**Dataset excerpts:**
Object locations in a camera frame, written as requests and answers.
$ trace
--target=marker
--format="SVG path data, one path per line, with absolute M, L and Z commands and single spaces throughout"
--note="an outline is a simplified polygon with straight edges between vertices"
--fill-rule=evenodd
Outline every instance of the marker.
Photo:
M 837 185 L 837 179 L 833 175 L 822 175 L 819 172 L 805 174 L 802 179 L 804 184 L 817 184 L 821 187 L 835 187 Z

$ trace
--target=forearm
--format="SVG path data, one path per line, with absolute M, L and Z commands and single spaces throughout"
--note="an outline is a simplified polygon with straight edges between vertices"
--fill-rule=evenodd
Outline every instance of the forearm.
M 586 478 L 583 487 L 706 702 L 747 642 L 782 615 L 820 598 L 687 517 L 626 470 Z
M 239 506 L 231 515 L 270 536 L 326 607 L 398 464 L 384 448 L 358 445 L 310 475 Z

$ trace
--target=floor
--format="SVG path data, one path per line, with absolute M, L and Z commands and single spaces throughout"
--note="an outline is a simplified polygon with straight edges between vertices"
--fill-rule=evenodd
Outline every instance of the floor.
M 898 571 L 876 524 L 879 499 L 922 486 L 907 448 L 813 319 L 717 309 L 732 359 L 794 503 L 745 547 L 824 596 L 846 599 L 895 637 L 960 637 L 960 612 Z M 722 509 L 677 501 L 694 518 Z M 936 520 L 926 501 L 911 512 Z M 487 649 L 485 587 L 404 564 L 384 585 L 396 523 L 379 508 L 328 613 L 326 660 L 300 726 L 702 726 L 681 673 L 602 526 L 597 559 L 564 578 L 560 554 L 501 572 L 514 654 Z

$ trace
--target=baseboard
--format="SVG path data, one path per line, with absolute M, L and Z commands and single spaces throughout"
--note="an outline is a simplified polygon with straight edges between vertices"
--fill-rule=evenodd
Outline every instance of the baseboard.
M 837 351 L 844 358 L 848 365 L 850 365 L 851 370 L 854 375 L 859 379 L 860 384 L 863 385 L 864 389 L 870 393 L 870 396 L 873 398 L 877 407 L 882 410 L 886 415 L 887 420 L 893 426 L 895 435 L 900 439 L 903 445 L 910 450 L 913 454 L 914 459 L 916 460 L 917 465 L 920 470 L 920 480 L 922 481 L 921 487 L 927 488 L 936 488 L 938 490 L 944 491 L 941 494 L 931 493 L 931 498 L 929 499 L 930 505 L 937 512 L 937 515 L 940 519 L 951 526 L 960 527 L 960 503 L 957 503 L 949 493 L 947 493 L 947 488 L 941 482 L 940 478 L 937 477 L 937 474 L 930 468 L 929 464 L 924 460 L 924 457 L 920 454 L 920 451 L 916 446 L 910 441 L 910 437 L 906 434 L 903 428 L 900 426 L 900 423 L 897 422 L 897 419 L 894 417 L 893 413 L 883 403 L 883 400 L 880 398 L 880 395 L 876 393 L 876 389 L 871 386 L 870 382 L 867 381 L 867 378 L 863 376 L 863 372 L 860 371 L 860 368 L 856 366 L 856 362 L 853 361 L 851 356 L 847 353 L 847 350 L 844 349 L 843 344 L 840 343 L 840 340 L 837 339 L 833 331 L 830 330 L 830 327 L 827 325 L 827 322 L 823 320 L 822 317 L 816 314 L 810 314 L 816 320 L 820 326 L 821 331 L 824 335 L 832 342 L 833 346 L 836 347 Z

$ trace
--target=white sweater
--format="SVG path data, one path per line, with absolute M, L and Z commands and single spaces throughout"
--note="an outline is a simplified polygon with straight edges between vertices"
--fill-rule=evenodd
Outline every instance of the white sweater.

**How to complete this task:** Check every line of the entries for the string "white". Give only the number of lines that hold it.

**Response for this exercise:** 2